EXERCISE PROMPT:
From the line that holds "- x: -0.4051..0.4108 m" down to the last line of the listing below, transcribe exactly and only those lines. Leave pictures out.

DATASET SECTION:

= = = =

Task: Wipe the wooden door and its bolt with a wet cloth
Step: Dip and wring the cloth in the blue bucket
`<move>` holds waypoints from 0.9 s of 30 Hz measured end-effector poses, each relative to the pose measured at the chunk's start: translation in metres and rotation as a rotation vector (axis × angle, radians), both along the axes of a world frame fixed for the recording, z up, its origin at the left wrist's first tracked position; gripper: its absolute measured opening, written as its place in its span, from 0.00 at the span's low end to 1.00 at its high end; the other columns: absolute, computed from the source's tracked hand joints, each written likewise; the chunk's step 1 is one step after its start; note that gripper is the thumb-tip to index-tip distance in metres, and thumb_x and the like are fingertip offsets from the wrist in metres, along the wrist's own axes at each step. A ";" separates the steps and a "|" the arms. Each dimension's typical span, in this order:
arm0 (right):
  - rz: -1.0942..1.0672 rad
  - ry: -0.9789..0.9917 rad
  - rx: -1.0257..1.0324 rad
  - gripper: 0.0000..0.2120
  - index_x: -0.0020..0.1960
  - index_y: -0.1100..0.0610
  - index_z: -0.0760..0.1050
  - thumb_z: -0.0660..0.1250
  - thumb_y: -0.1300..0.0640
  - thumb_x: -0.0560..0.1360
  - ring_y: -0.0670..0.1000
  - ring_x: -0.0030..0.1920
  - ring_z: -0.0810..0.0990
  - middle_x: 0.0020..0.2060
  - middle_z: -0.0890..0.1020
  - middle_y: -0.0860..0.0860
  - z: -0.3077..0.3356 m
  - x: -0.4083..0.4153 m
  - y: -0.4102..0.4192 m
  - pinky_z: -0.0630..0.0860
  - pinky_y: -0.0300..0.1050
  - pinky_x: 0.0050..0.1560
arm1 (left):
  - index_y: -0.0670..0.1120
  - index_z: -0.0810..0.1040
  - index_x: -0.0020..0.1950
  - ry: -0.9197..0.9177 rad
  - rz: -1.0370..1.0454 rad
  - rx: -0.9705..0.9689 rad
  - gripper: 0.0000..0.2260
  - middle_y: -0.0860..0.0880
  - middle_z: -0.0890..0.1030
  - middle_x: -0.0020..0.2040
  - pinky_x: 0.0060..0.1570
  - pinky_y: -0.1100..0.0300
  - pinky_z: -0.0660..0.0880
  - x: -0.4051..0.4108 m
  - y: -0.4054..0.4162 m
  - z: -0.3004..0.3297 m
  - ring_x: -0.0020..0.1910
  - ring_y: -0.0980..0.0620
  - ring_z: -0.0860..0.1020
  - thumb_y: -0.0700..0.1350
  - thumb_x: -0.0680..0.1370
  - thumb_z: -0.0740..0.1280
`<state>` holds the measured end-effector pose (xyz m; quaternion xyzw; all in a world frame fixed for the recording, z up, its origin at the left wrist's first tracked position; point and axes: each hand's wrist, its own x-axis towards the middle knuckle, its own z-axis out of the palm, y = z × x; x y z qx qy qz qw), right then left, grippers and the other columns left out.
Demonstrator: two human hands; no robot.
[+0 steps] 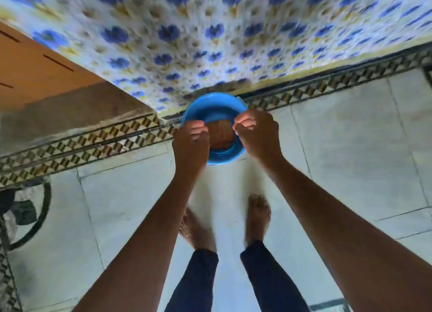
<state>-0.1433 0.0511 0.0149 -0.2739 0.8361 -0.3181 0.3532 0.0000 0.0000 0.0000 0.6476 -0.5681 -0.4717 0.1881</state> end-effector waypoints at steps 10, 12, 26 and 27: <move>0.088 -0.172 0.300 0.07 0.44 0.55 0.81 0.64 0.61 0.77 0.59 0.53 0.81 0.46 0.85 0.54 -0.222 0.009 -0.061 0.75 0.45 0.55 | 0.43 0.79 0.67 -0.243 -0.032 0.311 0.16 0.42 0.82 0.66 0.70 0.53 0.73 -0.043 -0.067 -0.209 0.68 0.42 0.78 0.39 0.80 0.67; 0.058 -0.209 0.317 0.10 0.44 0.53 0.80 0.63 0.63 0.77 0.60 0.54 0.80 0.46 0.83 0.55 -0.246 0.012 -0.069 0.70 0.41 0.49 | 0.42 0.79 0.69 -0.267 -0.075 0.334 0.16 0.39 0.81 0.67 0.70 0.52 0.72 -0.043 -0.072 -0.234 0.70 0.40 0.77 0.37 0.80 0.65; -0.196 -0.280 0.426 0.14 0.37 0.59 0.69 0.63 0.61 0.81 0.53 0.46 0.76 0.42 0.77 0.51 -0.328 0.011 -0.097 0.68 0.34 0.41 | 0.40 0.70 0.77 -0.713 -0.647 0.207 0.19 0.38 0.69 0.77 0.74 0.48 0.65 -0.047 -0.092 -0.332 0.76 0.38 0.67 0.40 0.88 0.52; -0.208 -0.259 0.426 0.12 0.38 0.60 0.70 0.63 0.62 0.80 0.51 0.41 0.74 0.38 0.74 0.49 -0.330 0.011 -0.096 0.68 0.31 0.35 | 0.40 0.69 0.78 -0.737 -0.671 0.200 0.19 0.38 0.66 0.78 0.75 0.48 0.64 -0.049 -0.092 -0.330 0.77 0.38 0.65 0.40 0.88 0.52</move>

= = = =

SOLUTION FOR THIS TASK:
  - x: -0.4051..0.4108 m
  - y: -0.4054..0.4162 m
  - z: -0.3004..0.3297 m
  - ring_x: -0.0020..0.1910
  - ring_y: -0.0980..0.0620
  - ring_z: -0.0860..0.1020
  - thumb_y: -0.0700..0.1350
  - thumb_x: -0.0680..0.1370
  - thumb_z: -0.0740..0.1280
`<state>` holds the measured end-effector pose (xyz m; quaternion xyzw; all in a world frame fixed for the recording, z up, its origin at the left wrist's first tracked position; point and axes: each hand's wrist, its own x-axis towards the middle knuckle, its own z-axis out of the palm, y = z × x; x y z qx qy qz qw), right then left, grippers and the other columns left out.
Demonstrator: two human hands; no robot.
[+0 steps] 
<state>-0.1433 0.0511 0.0149 -0.2739 0.8361 -0.3181 0.3532 0.0000 0.0000 0.0000 0.6476 -0.5681 -0.4717 0.1881</state> end-effector waypoints at steps 10, 12, 26 and 27: <move>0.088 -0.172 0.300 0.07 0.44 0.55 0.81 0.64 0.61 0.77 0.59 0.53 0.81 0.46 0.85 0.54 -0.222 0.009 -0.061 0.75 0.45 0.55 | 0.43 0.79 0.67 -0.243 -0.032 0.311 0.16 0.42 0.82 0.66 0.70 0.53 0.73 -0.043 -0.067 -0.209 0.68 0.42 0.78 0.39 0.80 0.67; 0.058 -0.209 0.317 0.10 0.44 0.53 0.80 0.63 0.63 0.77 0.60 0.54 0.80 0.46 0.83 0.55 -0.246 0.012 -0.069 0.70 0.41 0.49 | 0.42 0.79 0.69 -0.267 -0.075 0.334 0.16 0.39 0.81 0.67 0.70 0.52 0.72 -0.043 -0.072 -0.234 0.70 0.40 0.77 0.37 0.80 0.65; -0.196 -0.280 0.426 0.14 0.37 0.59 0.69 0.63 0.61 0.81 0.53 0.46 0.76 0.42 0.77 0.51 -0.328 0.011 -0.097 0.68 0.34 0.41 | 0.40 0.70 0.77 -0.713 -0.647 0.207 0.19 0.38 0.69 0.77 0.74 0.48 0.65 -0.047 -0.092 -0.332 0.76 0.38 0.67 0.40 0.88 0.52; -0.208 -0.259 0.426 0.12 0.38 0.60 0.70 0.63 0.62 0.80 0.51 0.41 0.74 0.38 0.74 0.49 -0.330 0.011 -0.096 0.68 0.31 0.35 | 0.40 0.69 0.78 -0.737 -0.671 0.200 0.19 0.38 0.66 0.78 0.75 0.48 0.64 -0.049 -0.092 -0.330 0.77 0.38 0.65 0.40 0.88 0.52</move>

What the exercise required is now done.